[How to complete this task] Take the listing below and output it again exactly.

[Given data]
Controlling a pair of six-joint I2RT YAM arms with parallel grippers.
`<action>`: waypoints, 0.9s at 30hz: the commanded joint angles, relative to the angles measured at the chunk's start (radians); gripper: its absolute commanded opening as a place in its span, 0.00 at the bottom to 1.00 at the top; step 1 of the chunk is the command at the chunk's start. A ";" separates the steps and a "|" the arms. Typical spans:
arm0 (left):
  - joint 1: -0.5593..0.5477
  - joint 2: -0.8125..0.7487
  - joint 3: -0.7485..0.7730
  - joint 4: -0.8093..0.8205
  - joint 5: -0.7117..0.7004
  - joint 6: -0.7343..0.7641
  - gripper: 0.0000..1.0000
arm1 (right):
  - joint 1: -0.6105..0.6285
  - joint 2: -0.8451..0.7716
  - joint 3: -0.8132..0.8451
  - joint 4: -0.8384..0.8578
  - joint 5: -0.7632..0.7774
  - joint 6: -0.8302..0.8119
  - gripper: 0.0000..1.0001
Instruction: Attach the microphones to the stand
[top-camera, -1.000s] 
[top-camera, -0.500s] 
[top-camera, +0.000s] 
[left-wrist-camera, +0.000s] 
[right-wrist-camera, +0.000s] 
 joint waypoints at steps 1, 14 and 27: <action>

[Solution]
Controlling a pair of six-joint I2RT YAM arms with parallel grippers.
`<action>`: waypoints, 0.9s at 30hz: the commanded joint angles, relative to the angles measured at the chunk's start (radians); gripper: its absolute commanded opening as a place in its span, 0.00 at the bottom to 1.00 at the top; step 1 of the chunk is the command at the chunk's start. A ";" separates the steps and a "|" the arms. Typical spans:
arm0 (left):
  - joint 1: -0.5593..0.5477
  - joint 2: -0.8125..0.7487
  - joint 3: -0.7485..0.7730
  - joint 4: -0.8093..0.8205
  - joint 5: -0.7117..0.7004
  - joint 6: -0.7343..0.7641
  - gripper: 0.0000..1.0000
arm1 (right):
  - joint 1: -0.6105..0.6285
  - joint 2: -0.8451..0.7716
  - joint 3: -0.8132..0.8451
  - joint 4: -0.8384..0.8578
  - joint 5: -0.7632..0.7774
  - joint 6: -0.8302..0.8119
  - gripper: 0.0000..1.0001
Instruction: Attach the microphones to the stand
[top-camera, -1.000s] 
[top-camera, -0.500s] 
[top-camera, +0.000s] 
[left-wrist-camera, +0.000s] 
[right-wrist-camera, +0.000s] 
 joint waypoints at steps 1, 14 and 27: <action>

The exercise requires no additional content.